Oggi, 6 gennaio, non è solo il giorno della calza delle Befana

La calza della Befana è il simbolo per eccellenza che si collega alla festività del 6 gennaio.

Tradizionalmente si riempie di dolci, frutta e non manca un pezzo di carbone a ricordare ai più piccini di non esser stati sempre buoni.

In alcune zone del cuneese in questo giorno non si riceve soltanto in dono la calza da parte della Befana ma arrivano anche nelle case due tipici prodotti da forno: il ciciu e il galetu, tradotti dal piemontese il pupazzo e il galletto.

Abitualmente sono i padrini o le madrine a regalarli ai propri figliocci con l’auspicio di buon anno, di un nuovo inizio.
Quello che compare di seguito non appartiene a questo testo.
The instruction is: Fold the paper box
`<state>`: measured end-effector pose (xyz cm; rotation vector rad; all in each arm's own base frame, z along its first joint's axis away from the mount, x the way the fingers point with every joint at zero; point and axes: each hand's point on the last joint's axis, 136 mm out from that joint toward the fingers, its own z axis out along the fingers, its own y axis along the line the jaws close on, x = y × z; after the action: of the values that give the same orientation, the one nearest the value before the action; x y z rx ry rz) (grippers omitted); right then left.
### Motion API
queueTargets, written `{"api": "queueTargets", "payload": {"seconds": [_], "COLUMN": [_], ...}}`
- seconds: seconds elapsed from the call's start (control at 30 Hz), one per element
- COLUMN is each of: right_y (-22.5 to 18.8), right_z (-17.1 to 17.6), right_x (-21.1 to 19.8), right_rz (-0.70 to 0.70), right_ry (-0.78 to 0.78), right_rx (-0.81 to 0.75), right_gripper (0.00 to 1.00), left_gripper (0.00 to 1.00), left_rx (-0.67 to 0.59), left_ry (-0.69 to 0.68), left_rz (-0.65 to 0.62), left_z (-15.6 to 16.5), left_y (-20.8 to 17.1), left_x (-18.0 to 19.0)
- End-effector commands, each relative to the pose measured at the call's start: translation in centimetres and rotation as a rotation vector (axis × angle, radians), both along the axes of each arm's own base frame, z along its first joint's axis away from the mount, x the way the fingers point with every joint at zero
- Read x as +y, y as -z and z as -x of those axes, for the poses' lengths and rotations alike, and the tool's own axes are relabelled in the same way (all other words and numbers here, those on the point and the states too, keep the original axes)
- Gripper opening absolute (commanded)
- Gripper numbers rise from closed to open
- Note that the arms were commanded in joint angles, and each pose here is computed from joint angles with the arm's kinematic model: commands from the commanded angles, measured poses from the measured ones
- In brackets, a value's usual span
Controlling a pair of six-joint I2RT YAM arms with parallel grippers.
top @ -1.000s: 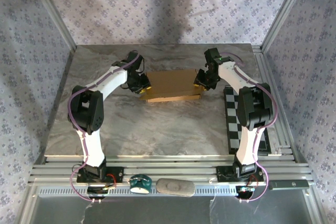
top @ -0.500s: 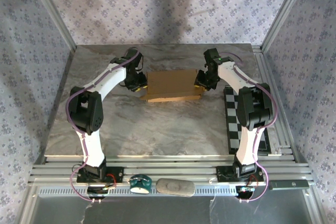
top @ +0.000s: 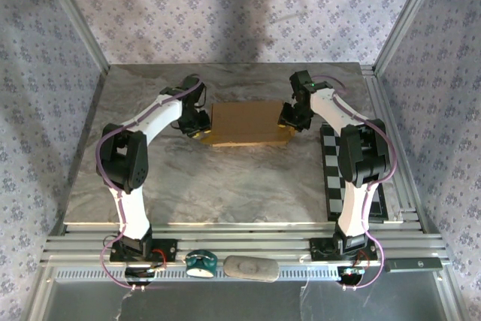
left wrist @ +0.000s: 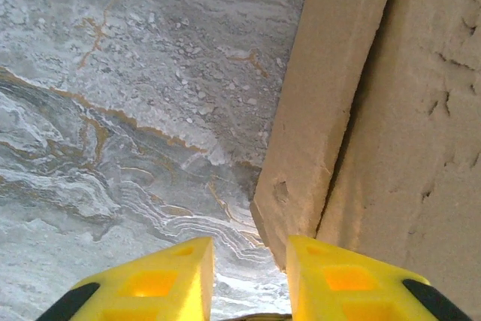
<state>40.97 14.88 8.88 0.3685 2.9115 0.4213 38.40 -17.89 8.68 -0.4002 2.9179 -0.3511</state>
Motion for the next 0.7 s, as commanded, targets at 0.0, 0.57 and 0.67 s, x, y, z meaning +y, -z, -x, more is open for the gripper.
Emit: {"api": "queueTargets", "payload": {"seconds": [0.0, 0.57, 0.67], "right_y": [-0.7, -1.7, -0.3], "right_z": [0.7, 1.0, 1.2], "right_x": [-0.6, -1.5, -1.5], "right_rz": [0.046, 0.074, 0.078], "right_ry": [-0.017, -0.029, -0.036], "right_rx": [0.011, -0.01, 0.016], "right_gripper": [0.36, 0.43, 0.43], "left_gripper": [0.34, 0.4, 0.4], "left_rx": [-0.037, -0.049, -0.026], "left_ry": [0.017, 0.02, 0.037], "left_rz": [0.012, 0.055, 0.048], "left_z": [0.2, -0.8, -0.6], "left_y": [-1.5, -2.9, -1.7], "left_x": [-0.5, -1.8, -2.2]}}
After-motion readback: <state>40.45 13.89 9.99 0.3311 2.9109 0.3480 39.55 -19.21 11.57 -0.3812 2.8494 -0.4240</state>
Questi prodotti e la loro tradizione sono stati narrati dall’artista buschese Dante Bruno nel libro “Ciciu e Galetu, la strenna dei buschesi” pubblicato nel 2018 che gli ha anche conferito una segnalazione di merito della VI edizione del Premio Piemont ch’a scriv le sue Tradizioni nel 2019.

In questo libro, grazie alla testimonianza dei panettieri e alle ricerche dei tempi che furono, Dante Bruno ricostruisce la nascita di questa tradizione che tramandandosi è giunta fino ai giorni nostri.

Ancora oggi per i piccoli ma anche per i bambini più cresciuti non c’è Epifania senza ciciu o galetu.